Exercise -> Write each line out a second time, exactly as shown below.

Given data ->
§
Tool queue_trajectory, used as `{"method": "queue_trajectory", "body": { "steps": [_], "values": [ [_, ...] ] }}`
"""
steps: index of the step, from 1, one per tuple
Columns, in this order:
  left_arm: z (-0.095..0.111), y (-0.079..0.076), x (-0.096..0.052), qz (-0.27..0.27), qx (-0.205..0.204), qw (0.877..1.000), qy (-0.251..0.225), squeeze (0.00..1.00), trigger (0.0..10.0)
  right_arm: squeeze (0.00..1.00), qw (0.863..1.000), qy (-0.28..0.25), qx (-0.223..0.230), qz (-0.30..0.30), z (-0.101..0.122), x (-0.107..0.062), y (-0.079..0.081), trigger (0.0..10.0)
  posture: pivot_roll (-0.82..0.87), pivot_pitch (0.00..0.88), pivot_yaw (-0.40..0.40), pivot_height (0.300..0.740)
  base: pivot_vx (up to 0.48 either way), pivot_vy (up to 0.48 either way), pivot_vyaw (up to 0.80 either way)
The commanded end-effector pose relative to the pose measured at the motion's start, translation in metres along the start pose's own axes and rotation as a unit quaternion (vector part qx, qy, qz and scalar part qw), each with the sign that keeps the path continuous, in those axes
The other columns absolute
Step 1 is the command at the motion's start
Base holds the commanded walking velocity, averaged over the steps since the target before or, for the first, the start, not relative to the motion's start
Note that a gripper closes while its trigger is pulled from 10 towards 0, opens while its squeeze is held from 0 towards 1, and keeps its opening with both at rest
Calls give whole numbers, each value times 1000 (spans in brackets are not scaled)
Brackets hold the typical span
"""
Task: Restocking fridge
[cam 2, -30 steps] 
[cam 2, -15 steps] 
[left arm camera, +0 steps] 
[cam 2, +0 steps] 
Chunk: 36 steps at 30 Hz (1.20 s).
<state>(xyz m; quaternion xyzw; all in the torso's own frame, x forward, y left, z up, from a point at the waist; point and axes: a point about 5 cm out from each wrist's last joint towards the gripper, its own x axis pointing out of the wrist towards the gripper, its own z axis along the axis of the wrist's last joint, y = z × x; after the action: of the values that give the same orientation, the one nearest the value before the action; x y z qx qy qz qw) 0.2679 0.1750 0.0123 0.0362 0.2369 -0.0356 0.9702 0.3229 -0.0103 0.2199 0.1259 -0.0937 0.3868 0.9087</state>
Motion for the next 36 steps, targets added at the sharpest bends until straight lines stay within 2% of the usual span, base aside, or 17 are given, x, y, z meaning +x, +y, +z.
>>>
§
Answer to this problem ->
Tool queue_trajectory, used as `{"method": "queue_trajectory", "body": { "steps": [_], "values": [ [_, ...] ] }}`
"""
steps: index of the step, from 1, one per tuple
Columns, in this order:
  left_arm: z (-0.095..0.111), y (-0.079..0.076), x (-0.096..0.052), qz (-0.27..0.27), qx (-0.205..0.204), qw (0.877..1.000), qy (-0.251..0.225), squeeze (0.00..1.00), trigger (0.0..10.0)
  right_arm: squeeze (0.00..1.00), qw (0.863..1.000), qy (-0.28..0.25), qx (-0.223..0.230), qz (-0.30..0.30), z (-0.101..0.122), x (-0.107..0.062), y (-0.079..0.081), trigger (0.0..10.0)
  posture: pivot_roll (-0.82..0.87), pivot_pitch (0.00..0.88), pivot_yaw (-0.40..0.40), pivot_height (0.300..0.740)
  base: pivot_vx (up to 0.48 either way), pivot_vy (up to 0.48 either way), pivot_vyaw (up to 0.80 either way)
The commanded end-effector pose relative to the pose measured at the motion's start, translation in metres along the start pose's own axes and rotation as a unit quaternion (vector part qx, qy, qz and scalar part qw), each with the sign that keeps the path continuous, in those axes
The other columns absolute
Step 1 is the command at the motion's start
Base holds the commanded walking velocity, averaged over the steps since the target before or, for the first, the start, not relative to the motion's start
Note that a gripper closes while its trigger is pulled from 10 towards 0, opens while its squeeze is held from 0 towards 1, and keeps its opening with both at rest
Calls give whole numbers, each value times 1000 (spans in brackets are not scaled)
Brackets hold the typical span
"""
Task: Restocking fridge
[cam 2, -30 steps] 
[cam 2, -15 steps] 
[left arm camera, +0 steps] 
[cam 2, +0 steps] 
Chunk: 36 steps at 30 Hz (1.20 s).
<state>(xyz m; quaternion xyzw; all in the torso's own frame, x forward, y left, z up, from a point at the waist; point and axes: a point about 5 cm out from each wrist's last joint towards the gripper, its own x axis pointing out of the wrist towards the gripper, its own z axis along the axis of the wrist's last joint, y = z × x; after the action: of the values that give the same orientation, the one nearest the value before the action; x y z qx qy qz qw) 0.2679 0.1750 0.0123 0.0362 0.2369 -0.0356 0.9702 0.3229 -0.0103 0.2199 0.1259 -0.0937 0.3868 0.9087</state>
Motion for the next 36 steps, targets added at the sharpest bends until straight lines stay within 2% of the usual span, base aside, or 17 are given, x, y, z meaning +x, +y, +z.
>>>

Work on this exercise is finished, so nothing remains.